7) Assistere l’opposizione siriana democratica con decisione, facilitare il suo radicamento nelle comunità della diaspora e proteggere i territori della Siria che si sono liberati dal giogo di al-Asad e dello Stato Islamico, se necessario anche con un’assistenza logistica e para-militare adeguata; non dobbiamo temere di prendere posizione;

8) Promuovere la società civile siriana indipendente e democratica, cresciuta in questi anni di disfacimento dello Stato siriano e che ha permesso alle comunità del Paese di coltivare speranze e di sopravvivere nel quotidiano.

La piattaforma civile di Citizens for Syria, che raccoglie sia attivisti rifugiatisi in Europa e Turchia che ancora presenti sui territori della Siria, che siano essi controllati dall’Esercito libero, dal regime di al-Asad o dallo Stato Islamico, ha fatto un lavoro straordinario, mappando le realtà della società civile una ad una. Ne è venuta fuori una fotografia dettagliata delle potenzialità civili di questo Paese, dimostrando così che vi è un tessuto sociale e politico vivace, pronto a prendere le redini del Paese per ricostruirlo su basi giuste e democratiche[8]. Se più di ottanta sono i paesi coinvolti nella vicenda siriana, come rileva la campagna Planet Syria, più di ottocento sono le realtà associative che operano sul terreno, la cui maggioranza si dedica ai media e ai mezzi di informazione, all’assistenza umanitaria e a pressione e sensibilizzazione civile e politica.
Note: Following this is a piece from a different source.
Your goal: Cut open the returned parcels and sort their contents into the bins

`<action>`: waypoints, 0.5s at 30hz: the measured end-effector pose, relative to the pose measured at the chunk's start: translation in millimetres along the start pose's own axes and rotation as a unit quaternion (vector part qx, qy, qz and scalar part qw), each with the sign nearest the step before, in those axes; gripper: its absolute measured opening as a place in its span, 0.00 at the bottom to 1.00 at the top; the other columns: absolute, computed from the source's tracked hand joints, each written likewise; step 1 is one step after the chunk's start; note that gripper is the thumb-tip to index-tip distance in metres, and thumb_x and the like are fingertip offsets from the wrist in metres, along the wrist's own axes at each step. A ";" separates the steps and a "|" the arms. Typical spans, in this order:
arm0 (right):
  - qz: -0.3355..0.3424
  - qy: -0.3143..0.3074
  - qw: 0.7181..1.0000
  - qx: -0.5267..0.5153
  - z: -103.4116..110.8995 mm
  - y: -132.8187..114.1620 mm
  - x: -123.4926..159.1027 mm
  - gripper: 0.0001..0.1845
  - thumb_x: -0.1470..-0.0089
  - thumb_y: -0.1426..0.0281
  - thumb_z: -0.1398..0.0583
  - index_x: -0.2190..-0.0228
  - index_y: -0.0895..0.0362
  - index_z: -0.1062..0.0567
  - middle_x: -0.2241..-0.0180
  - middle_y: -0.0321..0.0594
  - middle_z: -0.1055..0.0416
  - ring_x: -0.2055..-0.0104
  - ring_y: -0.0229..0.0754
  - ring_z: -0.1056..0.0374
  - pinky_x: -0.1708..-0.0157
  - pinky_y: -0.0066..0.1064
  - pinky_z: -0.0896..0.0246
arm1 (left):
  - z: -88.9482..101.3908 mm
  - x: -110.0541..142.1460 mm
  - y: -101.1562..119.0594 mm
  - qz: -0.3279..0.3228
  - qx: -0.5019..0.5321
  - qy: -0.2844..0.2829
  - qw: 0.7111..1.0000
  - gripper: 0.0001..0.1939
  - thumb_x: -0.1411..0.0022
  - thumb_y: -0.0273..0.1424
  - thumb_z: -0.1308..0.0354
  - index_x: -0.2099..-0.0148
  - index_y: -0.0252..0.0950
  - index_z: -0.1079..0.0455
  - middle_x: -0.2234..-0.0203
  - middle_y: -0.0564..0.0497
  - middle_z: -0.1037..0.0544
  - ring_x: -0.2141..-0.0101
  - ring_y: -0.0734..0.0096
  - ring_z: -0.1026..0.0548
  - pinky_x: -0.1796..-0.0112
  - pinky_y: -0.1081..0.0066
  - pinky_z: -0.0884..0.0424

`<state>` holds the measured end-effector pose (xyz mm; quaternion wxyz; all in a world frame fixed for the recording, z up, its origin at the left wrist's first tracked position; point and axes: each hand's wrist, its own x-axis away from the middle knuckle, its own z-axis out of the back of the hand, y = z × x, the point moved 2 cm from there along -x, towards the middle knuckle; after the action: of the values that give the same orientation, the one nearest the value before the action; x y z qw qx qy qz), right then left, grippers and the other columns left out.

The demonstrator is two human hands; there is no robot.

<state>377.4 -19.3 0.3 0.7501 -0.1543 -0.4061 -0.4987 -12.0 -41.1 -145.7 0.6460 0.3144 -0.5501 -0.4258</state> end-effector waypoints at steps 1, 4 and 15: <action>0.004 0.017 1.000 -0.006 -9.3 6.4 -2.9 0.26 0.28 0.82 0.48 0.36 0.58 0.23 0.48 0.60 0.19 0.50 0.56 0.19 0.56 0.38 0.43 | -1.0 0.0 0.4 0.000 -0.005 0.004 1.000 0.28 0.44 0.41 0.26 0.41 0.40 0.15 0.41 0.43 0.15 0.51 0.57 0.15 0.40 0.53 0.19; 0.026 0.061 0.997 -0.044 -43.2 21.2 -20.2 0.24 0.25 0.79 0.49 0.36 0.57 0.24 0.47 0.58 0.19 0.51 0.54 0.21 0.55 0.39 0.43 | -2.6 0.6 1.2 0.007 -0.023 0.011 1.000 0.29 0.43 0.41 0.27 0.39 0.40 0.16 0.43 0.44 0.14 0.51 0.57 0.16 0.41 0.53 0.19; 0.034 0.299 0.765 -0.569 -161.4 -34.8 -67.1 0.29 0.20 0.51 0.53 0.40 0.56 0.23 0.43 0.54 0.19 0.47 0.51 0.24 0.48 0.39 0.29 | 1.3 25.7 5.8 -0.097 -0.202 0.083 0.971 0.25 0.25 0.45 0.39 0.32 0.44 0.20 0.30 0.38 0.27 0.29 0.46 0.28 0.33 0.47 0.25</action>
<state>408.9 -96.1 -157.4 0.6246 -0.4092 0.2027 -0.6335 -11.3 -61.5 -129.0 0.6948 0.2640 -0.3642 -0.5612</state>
La risposta alla violenza terroristica non può dunque essere fatta di mere operazioni militari, ma deve includere una visione alternativa al fondamentalismo e capace di offrire prospettive di riscatto comune alla gioventù europea ed araba.

 


 

Gianluca Solera

15/11/2015



  1. Mi riferisco agli attentati dell’11 marzo 2004.
  2. Hugh Naylor, «Islamic State has killed many Syrians, but Assad’s forces have killed more», The Washington Post, 5 settembre 2015.
  3. Fonte: National Coalition for Syrian Revolutionary and Opposition Forces, 31 ottobre 2015.
  4. David Blair, «Oil middleman between Syria and Isil is new target for EU sanctions», The Telegraph, 7 marzo 2015.
  5. Vedi: https://www.planetsyria.org/en
  6. Non oso immaginare cosa molti giovani arabi abbiano pensato vedendo Benjamin Netanyahu sfilare a fianco di François Hollande durante la Marche républicaine tenuta una settimana dopo l’eccidio al Charlie Hebdo.
  7. Una recente indagine di The Guardian rivela che anche l’inviato ONU Bernardino León pare voler delegittimare l’Islam politico nel Paese, anche se questo è un baluardo indispensabile a fermare lo Stato islamico. Vedi Randeep Ramesh, «UN Libya envoy accepts £1,000-a-day job from backer of one side in civil war», The Guardian, 4 novembre 2015.